## Data shown
______________________________

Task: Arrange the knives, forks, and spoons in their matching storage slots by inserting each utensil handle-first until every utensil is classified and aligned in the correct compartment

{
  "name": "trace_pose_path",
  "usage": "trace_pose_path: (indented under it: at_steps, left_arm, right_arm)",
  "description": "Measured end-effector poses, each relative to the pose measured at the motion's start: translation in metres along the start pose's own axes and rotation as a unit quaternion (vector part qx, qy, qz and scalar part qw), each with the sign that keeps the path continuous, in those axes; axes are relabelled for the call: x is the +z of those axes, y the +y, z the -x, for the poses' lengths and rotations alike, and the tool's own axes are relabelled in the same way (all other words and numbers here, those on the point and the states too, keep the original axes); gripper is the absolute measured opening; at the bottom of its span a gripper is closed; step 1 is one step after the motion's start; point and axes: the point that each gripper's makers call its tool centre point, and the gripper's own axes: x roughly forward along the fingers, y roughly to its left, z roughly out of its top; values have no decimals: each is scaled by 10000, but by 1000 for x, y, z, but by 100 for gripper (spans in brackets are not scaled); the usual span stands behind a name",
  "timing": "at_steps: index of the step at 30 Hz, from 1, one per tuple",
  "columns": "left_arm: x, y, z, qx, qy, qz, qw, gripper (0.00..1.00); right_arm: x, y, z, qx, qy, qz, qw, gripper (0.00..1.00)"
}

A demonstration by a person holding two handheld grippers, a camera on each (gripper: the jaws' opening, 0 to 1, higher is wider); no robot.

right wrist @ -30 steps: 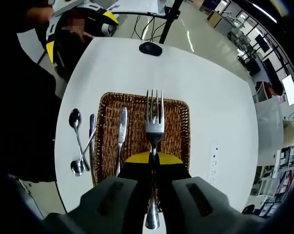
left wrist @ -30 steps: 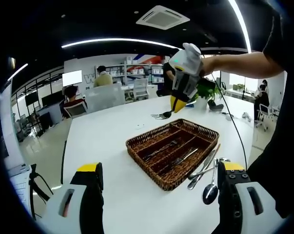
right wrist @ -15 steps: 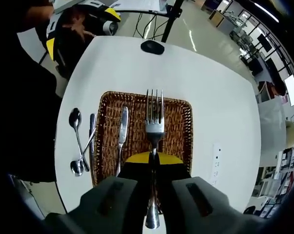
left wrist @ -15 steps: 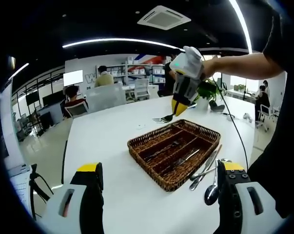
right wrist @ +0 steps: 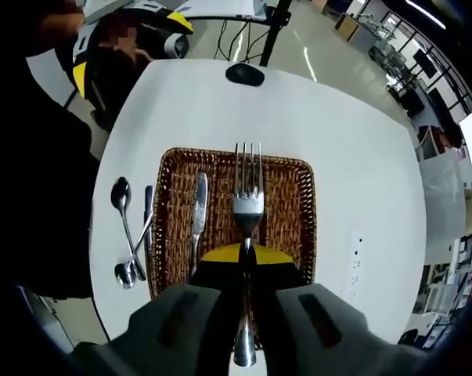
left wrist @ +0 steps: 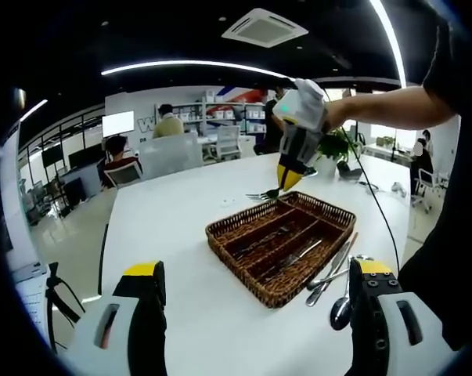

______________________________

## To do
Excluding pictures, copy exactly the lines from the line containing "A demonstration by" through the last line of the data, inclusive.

## Solved problem
A demonstration by a person holding two handheld grippers, a camera on each (gripper: the jaws' opening, 0 to 1, higher is wider); no robot.

right wrist @ -30 steps: 
left wrist @ -30 steps: 
right wrist @ -15 steps: 
left wrist @ -15 steps: 
right wrist @ +0 steps: 
left wrist @ +0 steps: 

The required output has been given.